◆ PROBLEM DESCRIPTION ◆
Exactly the lines below from the one with "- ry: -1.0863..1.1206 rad" up to and including the one with "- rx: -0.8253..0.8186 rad" make up the answer, with nothing else added.

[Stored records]
****

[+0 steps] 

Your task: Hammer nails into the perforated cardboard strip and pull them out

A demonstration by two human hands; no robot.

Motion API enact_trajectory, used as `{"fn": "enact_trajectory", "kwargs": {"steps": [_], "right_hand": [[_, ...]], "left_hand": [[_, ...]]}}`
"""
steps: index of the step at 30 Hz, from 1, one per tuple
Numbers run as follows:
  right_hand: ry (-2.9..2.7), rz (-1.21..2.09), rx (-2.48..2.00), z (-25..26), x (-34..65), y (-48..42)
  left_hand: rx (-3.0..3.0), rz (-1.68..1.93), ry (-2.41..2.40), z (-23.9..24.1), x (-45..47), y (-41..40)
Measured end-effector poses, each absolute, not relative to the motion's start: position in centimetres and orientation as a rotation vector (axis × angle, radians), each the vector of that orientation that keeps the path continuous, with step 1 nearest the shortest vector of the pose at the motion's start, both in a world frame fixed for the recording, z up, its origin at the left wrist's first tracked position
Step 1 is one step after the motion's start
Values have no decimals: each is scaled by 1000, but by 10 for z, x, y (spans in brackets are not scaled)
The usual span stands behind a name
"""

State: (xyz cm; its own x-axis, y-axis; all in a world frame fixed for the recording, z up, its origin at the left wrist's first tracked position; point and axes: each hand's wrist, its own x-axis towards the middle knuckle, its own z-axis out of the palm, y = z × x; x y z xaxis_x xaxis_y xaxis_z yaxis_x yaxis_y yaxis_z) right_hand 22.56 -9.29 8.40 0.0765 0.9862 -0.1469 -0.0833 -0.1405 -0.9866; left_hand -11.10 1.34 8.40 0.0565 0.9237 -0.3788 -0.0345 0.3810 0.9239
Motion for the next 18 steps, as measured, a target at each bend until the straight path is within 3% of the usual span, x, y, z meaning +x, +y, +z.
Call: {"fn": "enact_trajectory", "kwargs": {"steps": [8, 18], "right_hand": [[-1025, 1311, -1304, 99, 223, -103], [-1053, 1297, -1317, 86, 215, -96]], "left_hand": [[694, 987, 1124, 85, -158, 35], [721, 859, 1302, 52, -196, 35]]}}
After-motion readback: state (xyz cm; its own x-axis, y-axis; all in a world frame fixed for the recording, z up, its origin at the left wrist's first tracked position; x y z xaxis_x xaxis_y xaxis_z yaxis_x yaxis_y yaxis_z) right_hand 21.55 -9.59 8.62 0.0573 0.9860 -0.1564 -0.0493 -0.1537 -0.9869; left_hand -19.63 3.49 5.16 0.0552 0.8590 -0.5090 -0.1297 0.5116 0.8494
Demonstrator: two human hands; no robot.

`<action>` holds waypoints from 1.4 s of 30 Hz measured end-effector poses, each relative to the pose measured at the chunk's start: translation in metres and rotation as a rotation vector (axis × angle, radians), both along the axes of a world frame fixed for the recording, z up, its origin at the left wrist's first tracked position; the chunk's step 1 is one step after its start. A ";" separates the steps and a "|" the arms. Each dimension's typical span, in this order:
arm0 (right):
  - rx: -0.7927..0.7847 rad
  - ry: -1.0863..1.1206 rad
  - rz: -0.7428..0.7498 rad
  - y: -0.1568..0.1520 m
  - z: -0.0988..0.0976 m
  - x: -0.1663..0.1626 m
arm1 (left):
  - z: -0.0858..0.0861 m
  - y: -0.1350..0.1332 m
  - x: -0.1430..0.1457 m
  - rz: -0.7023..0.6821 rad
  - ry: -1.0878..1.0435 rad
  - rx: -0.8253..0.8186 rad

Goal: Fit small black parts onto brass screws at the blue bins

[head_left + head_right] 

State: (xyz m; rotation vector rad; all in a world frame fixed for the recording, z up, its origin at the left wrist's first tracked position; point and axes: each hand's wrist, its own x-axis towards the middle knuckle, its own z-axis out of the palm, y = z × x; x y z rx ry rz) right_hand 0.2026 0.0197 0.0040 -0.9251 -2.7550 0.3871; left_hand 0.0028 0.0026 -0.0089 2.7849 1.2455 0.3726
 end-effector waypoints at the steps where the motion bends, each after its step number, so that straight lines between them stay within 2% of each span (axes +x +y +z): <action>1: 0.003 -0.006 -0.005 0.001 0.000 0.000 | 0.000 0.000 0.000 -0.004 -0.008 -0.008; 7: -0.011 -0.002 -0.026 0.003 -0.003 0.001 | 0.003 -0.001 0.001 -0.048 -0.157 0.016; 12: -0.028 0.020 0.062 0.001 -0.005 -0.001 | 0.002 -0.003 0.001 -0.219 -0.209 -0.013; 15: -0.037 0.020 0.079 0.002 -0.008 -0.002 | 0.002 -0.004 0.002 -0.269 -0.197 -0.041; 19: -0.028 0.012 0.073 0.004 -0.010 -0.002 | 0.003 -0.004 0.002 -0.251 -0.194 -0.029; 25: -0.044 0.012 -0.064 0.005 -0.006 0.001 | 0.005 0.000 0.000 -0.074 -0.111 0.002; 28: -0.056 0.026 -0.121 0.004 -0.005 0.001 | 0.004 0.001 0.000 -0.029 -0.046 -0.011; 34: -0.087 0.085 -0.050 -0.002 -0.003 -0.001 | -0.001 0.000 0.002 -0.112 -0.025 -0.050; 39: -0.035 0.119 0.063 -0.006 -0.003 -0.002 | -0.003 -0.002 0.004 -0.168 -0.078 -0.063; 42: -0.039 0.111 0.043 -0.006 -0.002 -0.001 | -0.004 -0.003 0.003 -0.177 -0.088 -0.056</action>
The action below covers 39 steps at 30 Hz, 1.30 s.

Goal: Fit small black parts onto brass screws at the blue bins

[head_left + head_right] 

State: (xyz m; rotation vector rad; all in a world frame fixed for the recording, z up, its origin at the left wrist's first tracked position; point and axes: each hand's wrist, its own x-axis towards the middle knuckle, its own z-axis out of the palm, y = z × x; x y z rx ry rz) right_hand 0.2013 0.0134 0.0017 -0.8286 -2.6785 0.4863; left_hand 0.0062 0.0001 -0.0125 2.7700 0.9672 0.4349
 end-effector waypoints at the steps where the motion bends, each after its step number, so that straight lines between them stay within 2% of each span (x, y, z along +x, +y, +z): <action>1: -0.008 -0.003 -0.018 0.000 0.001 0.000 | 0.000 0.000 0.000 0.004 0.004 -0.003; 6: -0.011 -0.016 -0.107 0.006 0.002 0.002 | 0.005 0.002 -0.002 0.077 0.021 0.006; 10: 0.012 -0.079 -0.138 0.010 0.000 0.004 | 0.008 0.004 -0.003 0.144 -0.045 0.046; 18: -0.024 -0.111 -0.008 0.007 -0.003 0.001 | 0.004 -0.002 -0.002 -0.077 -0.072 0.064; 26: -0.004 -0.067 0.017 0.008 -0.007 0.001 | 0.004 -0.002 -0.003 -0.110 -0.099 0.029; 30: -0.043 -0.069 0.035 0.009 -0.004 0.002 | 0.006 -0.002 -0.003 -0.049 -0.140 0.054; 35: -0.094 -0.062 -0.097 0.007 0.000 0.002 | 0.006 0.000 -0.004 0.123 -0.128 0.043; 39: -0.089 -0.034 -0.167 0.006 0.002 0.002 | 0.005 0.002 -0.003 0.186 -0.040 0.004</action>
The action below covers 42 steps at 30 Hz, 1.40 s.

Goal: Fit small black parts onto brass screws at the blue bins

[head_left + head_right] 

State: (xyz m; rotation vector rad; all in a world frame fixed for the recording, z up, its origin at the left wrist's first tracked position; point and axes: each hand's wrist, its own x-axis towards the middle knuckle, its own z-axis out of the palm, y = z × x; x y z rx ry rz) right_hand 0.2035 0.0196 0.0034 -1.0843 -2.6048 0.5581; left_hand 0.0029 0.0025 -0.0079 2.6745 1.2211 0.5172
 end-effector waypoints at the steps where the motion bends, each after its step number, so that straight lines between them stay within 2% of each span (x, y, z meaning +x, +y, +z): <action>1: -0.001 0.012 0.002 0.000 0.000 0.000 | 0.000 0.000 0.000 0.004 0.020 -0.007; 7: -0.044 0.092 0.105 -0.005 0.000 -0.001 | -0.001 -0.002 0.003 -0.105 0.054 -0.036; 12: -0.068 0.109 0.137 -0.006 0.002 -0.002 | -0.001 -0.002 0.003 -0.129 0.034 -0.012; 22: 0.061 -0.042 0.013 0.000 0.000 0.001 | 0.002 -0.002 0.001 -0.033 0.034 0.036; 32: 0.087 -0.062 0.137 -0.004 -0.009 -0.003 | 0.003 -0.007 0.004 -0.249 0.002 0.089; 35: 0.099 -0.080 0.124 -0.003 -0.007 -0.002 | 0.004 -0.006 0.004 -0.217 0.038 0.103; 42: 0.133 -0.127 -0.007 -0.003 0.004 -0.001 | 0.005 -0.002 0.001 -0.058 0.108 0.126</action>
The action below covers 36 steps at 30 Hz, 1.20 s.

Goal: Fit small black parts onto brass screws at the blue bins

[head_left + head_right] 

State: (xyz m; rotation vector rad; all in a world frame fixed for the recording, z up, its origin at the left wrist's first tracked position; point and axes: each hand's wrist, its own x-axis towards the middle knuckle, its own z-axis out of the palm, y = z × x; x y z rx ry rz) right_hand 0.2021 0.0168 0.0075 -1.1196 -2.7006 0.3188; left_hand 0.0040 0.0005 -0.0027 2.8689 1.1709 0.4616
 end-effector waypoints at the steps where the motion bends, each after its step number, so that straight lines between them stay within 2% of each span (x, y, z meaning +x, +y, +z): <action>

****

◆ ANSWER BOX ◆
  - ry: -1.0863..1.1206 rad
  - rz: -0.7428..0.7498 rad
  - y: -0.1568..0.1520 m
  - z: -0.0988..0.0976 m
  - x: -0.1663..0.1626 m
arm1 (left):
  - z: -0.0858..0.0861 m
  - y: -0.1350..0.1332 m
  - x: -0.1430..0.1457 m
  - rz: -0.7023..0.6821 rad
  - ry: -1.0878..1.0435 rad
  - rx: -0.8253..0.8186 rad

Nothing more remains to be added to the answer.